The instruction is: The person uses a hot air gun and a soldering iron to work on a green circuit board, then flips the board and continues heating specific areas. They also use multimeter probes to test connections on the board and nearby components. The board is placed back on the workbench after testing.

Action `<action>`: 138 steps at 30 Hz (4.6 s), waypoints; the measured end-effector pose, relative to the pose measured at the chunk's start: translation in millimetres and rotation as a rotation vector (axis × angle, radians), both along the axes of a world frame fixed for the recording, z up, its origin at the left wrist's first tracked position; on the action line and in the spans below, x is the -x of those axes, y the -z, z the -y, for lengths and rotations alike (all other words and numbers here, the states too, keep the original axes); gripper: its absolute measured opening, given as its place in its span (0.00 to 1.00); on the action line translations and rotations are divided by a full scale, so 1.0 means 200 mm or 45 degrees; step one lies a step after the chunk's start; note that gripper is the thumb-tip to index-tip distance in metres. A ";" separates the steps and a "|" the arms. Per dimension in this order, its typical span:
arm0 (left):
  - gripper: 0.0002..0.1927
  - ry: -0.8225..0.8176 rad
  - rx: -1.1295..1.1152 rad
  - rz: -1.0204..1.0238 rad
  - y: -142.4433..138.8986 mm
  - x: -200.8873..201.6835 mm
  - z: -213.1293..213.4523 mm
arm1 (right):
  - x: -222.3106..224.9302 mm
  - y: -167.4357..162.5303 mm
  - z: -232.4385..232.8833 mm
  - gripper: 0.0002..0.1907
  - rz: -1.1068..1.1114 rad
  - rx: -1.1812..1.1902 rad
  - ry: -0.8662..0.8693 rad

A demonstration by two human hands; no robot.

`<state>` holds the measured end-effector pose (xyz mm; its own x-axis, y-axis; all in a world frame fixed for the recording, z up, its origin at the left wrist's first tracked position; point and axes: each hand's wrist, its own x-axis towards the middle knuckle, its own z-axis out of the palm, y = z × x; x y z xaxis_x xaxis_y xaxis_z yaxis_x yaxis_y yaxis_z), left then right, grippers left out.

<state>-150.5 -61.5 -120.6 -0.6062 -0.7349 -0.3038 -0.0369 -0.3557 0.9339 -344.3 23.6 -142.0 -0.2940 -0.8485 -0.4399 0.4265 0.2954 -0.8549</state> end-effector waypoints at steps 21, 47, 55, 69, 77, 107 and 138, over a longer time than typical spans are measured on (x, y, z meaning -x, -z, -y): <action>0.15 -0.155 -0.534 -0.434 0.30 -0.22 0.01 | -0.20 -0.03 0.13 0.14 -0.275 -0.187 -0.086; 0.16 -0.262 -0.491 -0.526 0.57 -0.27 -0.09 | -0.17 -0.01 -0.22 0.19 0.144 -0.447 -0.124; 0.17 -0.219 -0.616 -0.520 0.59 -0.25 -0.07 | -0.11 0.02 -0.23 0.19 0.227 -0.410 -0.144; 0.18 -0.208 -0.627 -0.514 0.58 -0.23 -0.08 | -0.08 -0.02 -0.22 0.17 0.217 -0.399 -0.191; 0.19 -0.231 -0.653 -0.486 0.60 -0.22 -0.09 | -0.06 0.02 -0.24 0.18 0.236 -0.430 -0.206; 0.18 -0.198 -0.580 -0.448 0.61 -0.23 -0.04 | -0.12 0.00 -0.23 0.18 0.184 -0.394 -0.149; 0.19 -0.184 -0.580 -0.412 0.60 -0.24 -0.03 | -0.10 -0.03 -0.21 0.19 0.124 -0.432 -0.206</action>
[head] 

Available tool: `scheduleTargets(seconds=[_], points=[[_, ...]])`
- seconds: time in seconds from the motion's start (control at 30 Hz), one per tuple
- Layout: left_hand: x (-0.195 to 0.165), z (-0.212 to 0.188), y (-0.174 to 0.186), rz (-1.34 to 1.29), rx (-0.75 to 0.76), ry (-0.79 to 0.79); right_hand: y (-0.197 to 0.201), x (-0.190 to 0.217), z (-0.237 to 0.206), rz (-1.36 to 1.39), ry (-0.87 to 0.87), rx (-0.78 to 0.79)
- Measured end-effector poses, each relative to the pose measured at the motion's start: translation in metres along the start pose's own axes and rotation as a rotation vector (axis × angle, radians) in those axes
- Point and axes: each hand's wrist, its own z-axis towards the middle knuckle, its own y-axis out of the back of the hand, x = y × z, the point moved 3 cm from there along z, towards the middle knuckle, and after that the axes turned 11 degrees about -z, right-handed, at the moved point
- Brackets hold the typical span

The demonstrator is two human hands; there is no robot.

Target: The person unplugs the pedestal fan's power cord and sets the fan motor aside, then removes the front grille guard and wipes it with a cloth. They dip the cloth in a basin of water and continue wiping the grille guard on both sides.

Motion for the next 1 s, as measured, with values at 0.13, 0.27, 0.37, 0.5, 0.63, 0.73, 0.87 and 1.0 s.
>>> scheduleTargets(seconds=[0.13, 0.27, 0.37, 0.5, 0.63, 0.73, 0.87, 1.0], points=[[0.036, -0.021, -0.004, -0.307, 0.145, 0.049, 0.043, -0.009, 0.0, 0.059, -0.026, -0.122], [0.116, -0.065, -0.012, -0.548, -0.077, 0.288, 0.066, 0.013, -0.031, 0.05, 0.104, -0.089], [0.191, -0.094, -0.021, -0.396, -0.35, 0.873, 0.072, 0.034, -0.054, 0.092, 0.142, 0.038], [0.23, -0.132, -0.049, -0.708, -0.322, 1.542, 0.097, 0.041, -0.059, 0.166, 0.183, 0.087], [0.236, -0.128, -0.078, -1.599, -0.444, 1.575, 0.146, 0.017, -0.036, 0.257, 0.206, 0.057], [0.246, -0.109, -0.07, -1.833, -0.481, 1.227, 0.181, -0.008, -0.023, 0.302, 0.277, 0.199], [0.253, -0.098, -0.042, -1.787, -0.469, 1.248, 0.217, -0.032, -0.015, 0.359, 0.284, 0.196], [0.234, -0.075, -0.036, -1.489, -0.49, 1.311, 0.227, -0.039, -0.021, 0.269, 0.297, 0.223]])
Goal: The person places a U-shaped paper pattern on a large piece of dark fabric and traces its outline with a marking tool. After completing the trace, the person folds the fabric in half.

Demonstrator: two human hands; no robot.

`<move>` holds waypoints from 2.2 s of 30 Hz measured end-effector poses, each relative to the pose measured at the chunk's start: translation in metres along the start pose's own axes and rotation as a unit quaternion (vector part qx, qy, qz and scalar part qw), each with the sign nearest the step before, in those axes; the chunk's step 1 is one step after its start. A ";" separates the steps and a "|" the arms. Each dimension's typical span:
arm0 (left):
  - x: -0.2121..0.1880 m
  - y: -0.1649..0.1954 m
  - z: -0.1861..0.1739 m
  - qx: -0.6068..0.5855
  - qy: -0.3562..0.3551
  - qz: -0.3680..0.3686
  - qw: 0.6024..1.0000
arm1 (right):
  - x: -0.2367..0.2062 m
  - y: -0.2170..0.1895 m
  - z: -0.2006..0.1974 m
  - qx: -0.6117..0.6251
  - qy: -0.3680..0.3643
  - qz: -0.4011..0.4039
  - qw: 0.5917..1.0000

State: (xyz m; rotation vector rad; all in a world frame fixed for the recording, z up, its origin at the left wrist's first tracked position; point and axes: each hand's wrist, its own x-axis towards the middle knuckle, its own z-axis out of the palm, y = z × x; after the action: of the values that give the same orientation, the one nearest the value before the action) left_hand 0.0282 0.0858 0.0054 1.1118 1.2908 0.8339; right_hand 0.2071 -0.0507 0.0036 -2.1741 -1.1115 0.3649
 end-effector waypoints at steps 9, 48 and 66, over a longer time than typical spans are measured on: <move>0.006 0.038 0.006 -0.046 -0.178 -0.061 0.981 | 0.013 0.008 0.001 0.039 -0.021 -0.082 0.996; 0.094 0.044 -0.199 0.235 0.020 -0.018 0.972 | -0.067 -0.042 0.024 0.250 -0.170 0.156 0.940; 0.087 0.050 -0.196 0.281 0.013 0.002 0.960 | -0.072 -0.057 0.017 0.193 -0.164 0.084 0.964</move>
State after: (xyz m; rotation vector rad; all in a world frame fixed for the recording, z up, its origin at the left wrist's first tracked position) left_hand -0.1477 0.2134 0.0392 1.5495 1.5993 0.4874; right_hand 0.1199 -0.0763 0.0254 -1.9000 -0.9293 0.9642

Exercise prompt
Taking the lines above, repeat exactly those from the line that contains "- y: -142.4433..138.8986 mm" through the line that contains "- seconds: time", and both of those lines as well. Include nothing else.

Result of this task
  - y: -142.4433..138.8986 mm
  - x: -200.8873..201.6835 mm
  - z: -213.1293..213.4523 mm
arm1 (right):
  - x: -222.3106..224.9302 mm
  - y: -167.4357..162.5303 mm
  - z: -232.4385..232.8833 mm
  - gripper: 0.0002..0.1907
  - rz: -1.1068..1.1114 rad
  - rx: -1.1812..1.1902 rad
  - ry: -0.8662..0.8693 rad

A demonstration by two human hands; no robot.

`<state>` holds the measured end-effector pose (xyz mm; its own x-axis, y-axis; all in a world frame fixed for the recording, z up, its origin at the left wrist's first tracked position; point and axes: each hand's wrist, its own x-axis towards the middle knuckle, its own z-axis out of the palm, y = z × x; x y z xaxis_x xaxis_y xaxis_z yaxis_x yaxis_y yaxis_z), left then right, grippers left out.

<state>-150.5 -61.5 -120.6 -0.6062 -0.7349 -0.3038 -0.0369 -0.3557 0.9339 -344.3 23.6 -142.0 -0.2940 -0.8485 -0.4399 0.4265 0.2954 -0.8549</state> end-effector waypoints at steps 21, 47, 55, 69, 77, 107 and 138, over a longer time than typical spans are measured on (x, y, z meaning -x, -z, -y): <action>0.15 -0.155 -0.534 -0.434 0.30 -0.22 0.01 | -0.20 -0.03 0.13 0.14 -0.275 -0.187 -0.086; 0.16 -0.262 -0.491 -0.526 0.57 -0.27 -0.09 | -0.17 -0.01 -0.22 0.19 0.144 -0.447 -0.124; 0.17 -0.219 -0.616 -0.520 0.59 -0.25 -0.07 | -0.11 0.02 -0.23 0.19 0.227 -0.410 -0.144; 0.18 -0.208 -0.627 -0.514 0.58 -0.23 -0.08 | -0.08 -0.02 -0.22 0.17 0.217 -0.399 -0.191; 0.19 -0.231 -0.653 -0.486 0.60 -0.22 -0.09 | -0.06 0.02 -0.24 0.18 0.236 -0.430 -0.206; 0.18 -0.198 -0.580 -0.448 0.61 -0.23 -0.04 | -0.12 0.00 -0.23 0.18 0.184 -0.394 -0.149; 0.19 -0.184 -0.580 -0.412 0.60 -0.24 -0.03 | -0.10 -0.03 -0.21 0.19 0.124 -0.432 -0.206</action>
[head] 

Available tool: `scheduleTargets(seconds=[_], points=[[_, ...]])`
- seconds: time in seconds from the motion's start (control at 30 Hz), one per tuple

The answer has been given in its entirety.